Linear regression
Project status: Complete
My first Rust project. I chose to implement simple linear regression to focus on learning Rust's syntax, ownership system, and tooling without the overhead of complex matrix operations. By the same token, the standard library was used, except for calculations involving the t-distribution. The mathematical treatment follows Rencher and Schaalje (2008).
Roadmap
- Learn basic Rust syntax and implement simple linear regression as a binary crate with a command line interface (CLI).
- Implement a full suite of unit and integration tests.
- Set up CI using Github Actions.
- Containerise the CLI tool using docker.
- Refactor and seperate the code into a binary crate and a library crate.
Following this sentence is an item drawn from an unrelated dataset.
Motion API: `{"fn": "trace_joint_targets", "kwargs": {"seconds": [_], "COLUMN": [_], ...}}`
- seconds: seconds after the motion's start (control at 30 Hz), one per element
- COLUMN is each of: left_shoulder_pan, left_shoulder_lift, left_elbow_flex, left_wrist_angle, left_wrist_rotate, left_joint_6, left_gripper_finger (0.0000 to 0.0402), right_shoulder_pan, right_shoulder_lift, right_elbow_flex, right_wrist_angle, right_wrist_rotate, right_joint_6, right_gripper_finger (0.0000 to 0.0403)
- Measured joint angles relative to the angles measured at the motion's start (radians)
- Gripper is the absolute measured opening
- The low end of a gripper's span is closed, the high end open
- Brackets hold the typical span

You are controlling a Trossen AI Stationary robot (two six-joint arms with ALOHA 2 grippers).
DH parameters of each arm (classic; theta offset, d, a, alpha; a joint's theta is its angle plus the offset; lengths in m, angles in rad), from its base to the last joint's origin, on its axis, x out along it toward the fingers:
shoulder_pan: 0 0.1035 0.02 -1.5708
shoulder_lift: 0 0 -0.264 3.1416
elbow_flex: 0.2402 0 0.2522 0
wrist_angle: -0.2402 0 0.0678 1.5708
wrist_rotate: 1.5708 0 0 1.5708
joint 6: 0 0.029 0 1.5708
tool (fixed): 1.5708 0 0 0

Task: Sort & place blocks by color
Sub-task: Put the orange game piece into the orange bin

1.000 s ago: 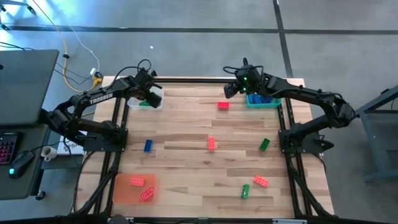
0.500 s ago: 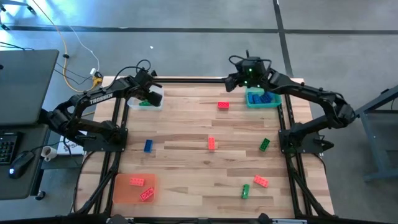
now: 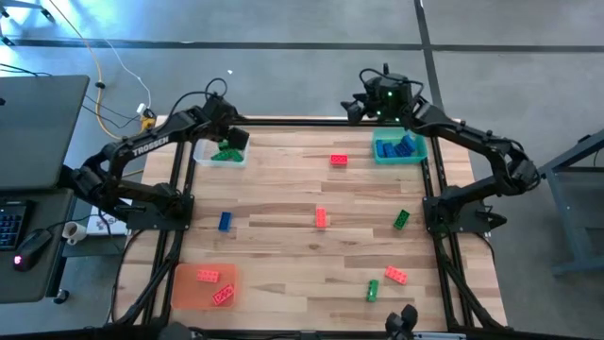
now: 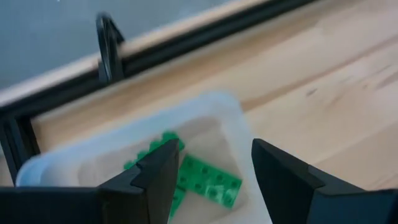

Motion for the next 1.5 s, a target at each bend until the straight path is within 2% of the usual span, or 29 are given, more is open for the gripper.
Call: {"fn": "trace_joint_targets", "kwargs": {"seconds": [0.13,0.53,0.63,0.77,0.93,1.07,1.2,1.5], "left_shoulder_pan": [0.0,0.0,0.0,0.0,0.0,0.0,0.0,0.0], "left_shoulder_lift": [0.0,0.0,0.0,0.0,0.0,0.0,0.0,0.0], "left_elbow_flex": [0.054,0.157,0.16,0.16,0.16,0.16,0.16,0.16], "left_wrist_angle": [-0.001,0.001,0.0,0.0,0.0,0.0,0.0,0.0], "left_wrist_rotate": [-0.001,-0.002,-0.002,-0.002,-0.002,-0.003,-0.002,-0.002], "left_joint_6": [0.0,0.034,0.034,0.035,0.035,0.035,0.035,0.035], "left_gripper_finger": [0.0188,0.0188,0.0188,0.0188,0.0188,0.0188,0.0188,0.0188], "right_shoulder_pan": [-0.027,-0.047,-0.049,-0.049,-0.061,-0.057,-0.051,0.004], "right_shoulder_lift": [0.0,0.0,0.026,0.113,0.252,0.341,0.414,0.533], "right_elbow_flex": [0.0,0.0,0.051,0.212,0.402,0.502,0.539,0.54], "right_wrist_angle": [0.0,0.066,0.052,-0.063,-0.396,-0.631,-0.746,-0.811], "right_wrist_rotate": [-0.036,-0.039,-0.045,-0.085,-0.084,-0.097,-0.148,-0.14], "right_joint_6": [-0.019,-0.069,-0.11,-0.183,-0.334,-0.474,-0.565,-0.659], "right_gripper_finger": [0.0268,0.0268,0.0268,0.0268,0.0268,0.0268,0.0268,0.0268]}}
- Write Python API wrapper for the library crate.
The model
Consider the model $$ y = \beta_0 + \beta_1 x + \epsilon $$ where \(\epsilon \sim N(0, \sigma^2)\). Let the independent observations be \((x_i, y_i)\) (for \(i\) = 1, ..., \(n\)). The estimates are $$ \widehat{\beta_1} = \frac{\sum_{i=1}^n x_i y_i - n \bar{x} \bar{y}}{\sum_{i=1}^n x_i^2 - n\bar{x}^2} $$ $$ \widehat{\beta_0} = \bar{y} - \widehat{\beta_1} \bar{x} $$ $$ \widehat{\sigma^2} = \frac{\sum_{i=1}^n (y_i - \widehat{y_i})^2}{n - 2} $$ $$ \text{var}(\widehat{\beta_1}) = \frac{\widehat{\sigma^2}}{\sum_{i=1}^n (x_i - \bar{x})^2} $$ $$ \text{var}(\widehat{\beta_0}) = \widehat{\sigma^2} \Big[ \frac{1}{n} + \frac{\bar{x}^2}{\sum_{i=1}^n (x_i - \bar{x})^2} \Big] $$
where \(\bar{x} = \frac{1}{n} \sum_{i=1}^n x_i\), \(\bar{y} = \frac{1}{n} \sum_{i=1}^n y_i\), and \(\widehat{y_i} = \widehat{\beta_0} + \widehat{\beta_1} x_i\). The coefficient of determination is given by $$ r^2 = \frac{\sum_i (\widehat{y_i} - \bar{y})^2}{\sum_i (y - \bar{y})^2} $$
Under the null hypothesis that \(\beta_j = 0\) (\(j\) = 0, 1), the \(t\) defined below follows a \(t\) distribution with \(n - 2\) degrees of freedom: $$ t_j = \frac{ \widehat{\beta_j} }{\sqrt{\text{var}(\widehat{\beta_j})}} $$
Using the program
Input/output
- The input is a header-less TSV file with two columns. Each row defines an observation \((x_i, y_i)\). Any missing or irregular data will cause the program to exit.
- Output: A TSV file with informative row labels.
Running the tool
First pull the image from Docker Hub, replacing version_number with the number in rust_projects/linear_regression/Cargo.toml:
Assuming that the input data are stored in a file named input.tsv, on a Mac or Linux machine, the following command can be used to run the program and store the results in a file named output.tsv in the same folder
docker run -v "${PWD}":/data -w /data --user "$(id -u):$(id -g)" drkaizeng/stats-eng-lab-rust-linear-regression:${version_number} input.tsv output.tsv
References
Rencher, A. C., & Schaalje, G. B. (2008). Linear models in statistics. John Wiley & Sons.